Here, I focus on two major problems. The first issue is the demarcation of boundaries. A substantial amount of writings has already discussed the issue. The extreme Tamil nationalist position is based on their reading of the boundaries of Jaffna kingdom in the 13th Century and the Tamil homeland include some parts of the North Central, North Western and Southern Provinces. But the map that is used widely is based on the Cleghorn Minutes. In current political discourse, the Tamil territory includes North and Eastern Provinces. In the discussion on constitutional changes, some Tamil parties agreed that the Tamil autonomous region includes Northern Province, Trincomalee and Batticaloa districts of the Eastern Province. What was the Sinhalese position? I guess that Prof. Madduma Bandara’s article on re-demarcation of provincial boundaries throws some light on the subject. Yalpanam Province, in his map, appears to be the area that the Sinhalese could give for a separate Tamil state, if the worst-case scenario was to happen. So the boundary problem appears to be a negotiable problem, and some agreement may be reached between the two parties.

However, the second issue is more humanely problematic. Would a partition include a population transfer? Although it may involve a lot of hardships and pain, the answer to this question may be in the affirmative. When the issues of identity and security of the Tamils are addressed in terms of a separate and sovereign state, Eelam, the Sinhalese may raise the issue of security if the multi-ethnic or multi-national characteristics of Sri Lanka remain unchanged.
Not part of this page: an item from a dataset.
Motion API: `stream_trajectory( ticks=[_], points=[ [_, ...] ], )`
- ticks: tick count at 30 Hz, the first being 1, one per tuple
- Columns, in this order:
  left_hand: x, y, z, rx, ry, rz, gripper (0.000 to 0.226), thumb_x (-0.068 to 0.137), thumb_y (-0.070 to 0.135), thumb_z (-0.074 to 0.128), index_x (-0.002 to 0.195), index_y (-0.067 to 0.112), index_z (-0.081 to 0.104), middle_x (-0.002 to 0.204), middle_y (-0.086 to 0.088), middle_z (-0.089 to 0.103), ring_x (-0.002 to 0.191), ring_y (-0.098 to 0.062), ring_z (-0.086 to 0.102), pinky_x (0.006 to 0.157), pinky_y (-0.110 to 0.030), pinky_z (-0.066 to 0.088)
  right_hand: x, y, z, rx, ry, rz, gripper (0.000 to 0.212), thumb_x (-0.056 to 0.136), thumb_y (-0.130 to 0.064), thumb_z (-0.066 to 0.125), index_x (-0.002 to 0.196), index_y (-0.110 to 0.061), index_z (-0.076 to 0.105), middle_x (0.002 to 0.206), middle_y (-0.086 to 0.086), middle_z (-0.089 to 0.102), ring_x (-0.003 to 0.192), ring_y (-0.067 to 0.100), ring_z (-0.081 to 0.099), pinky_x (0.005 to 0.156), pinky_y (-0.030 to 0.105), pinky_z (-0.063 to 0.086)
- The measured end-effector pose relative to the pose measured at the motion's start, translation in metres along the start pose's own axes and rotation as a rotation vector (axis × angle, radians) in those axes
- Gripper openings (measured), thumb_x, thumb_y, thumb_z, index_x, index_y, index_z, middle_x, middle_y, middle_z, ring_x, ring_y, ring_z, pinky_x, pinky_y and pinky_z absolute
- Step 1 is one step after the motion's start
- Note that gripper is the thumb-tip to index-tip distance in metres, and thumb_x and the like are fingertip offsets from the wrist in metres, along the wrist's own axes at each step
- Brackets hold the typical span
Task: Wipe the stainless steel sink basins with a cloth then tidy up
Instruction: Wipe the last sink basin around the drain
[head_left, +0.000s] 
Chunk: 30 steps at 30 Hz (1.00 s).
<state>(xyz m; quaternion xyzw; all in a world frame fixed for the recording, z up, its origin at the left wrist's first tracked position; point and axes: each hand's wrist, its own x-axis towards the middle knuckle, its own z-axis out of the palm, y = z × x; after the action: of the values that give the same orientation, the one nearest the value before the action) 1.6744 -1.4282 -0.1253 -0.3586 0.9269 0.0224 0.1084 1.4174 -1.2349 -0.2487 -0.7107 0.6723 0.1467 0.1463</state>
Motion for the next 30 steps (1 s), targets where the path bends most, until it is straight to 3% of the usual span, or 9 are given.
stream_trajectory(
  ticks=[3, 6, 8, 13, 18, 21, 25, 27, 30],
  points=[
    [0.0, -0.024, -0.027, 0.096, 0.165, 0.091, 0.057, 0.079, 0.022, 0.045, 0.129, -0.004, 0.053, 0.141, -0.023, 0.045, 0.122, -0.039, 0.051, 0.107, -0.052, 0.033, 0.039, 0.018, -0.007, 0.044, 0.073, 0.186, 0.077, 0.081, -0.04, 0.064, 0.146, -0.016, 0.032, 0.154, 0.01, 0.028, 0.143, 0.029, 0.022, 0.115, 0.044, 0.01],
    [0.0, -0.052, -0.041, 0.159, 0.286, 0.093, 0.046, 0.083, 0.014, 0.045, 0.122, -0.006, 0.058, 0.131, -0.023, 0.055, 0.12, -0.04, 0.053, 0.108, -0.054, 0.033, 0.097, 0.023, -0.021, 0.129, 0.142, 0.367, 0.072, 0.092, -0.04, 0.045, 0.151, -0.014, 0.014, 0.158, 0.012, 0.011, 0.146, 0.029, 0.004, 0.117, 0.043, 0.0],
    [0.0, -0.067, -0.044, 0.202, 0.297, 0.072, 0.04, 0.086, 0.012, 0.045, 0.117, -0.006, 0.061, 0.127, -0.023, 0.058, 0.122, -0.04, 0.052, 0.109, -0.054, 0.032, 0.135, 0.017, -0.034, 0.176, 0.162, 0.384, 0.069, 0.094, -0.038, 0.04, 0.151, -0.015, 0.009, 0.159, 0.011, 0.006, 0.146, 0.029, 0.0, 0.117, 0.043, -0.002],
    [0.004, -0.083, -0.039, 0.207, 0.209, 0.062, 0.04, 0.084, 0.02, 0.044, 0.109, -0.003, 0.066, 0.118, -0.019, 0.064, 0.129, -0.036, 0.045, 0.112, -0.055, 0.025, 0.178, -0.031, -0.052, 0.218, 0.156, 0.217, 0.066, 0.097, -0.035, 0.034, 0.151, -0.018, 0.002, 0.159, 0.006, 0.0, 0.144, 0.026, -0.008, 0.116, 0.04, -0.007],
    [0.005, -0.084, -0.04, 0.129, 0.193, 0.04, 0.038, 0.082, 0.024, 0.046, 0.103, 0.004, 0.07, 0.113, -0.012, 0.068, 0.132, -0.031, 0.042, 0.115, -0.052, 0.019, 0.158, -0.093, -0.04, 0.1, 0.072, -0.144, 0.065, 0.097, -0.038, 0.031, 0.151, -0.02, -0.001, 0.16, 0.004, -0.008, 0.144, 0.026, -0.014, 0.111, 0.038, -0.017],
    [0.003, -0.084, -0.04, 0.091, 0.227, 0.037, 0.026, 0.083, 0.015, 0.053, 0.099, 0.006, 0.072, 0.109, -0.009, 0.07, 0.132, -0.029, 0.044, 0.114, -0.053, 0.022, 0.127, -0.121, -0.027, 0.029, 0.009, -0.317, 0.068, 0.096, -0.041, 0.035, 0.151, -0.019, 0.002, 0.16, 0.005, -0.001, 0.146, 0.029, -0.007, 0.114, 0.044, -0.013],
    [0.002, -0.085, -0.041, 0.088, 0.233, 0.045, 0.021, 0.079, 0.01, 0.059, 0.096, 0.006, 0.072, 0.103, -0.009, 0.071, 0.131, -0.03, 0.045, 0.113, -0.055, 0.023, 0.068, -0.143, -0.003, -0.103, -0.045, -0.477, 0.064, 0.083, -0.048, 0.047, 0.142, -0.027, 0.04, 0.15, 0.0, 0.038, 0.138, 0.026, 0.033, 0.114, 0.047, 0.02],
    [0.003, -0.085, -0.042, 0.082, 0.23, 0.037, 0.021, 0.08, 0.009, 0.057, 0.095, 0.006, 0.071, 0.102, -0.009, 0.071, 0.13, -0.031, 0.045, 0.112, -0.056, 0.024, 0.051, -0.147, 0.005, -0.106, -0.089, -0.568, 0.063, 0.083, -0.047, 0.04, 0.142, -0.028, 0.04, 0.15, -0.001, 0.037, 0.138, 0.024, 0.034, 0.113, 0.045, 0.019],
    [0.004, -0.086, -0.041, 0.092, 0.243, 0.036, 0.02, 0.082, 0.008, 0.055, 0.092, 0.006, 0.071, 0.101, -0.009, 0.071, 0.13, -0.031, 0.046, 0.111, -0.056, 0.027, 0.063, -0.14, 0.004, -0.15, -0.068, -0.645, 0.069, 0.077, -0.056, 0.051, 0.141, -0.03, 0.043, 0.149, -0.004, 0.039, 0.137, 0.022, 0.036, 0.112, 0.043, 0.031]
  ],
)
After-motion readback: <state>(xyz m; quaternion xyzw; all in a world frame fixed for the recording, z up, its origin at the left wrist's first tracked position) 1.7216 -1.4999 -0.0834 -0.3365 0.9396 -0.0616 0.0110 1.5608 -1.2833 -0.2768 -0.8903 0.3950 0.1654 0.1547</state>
The option of partition should satisfy the needs and interests of all the communities.

The conflict in Sri Lanka may be easily characterized following Edward Azar as a protracted social conflict. In many situations, protracted social conflicts are intractable and need critical surgery for their resolution. So the means of resolution may be painful. Partition may create a situation in which a husband may prefer to live in Sri Lanka while a wife prefers to live in Eelam. Nobody knows where the children can live. So those with mixed marriages would definitely suffer from this kind of solution. These are the humane problems sadly associated with the partition. But we have to ask the question: When the issue of power is dominant and overarching, will humanity prevail?

Dr. Sumanasiri Liyanage teaches economics at the University of Peradeniya. He wishes to thank Ms. Anuradha Herath for her assistance.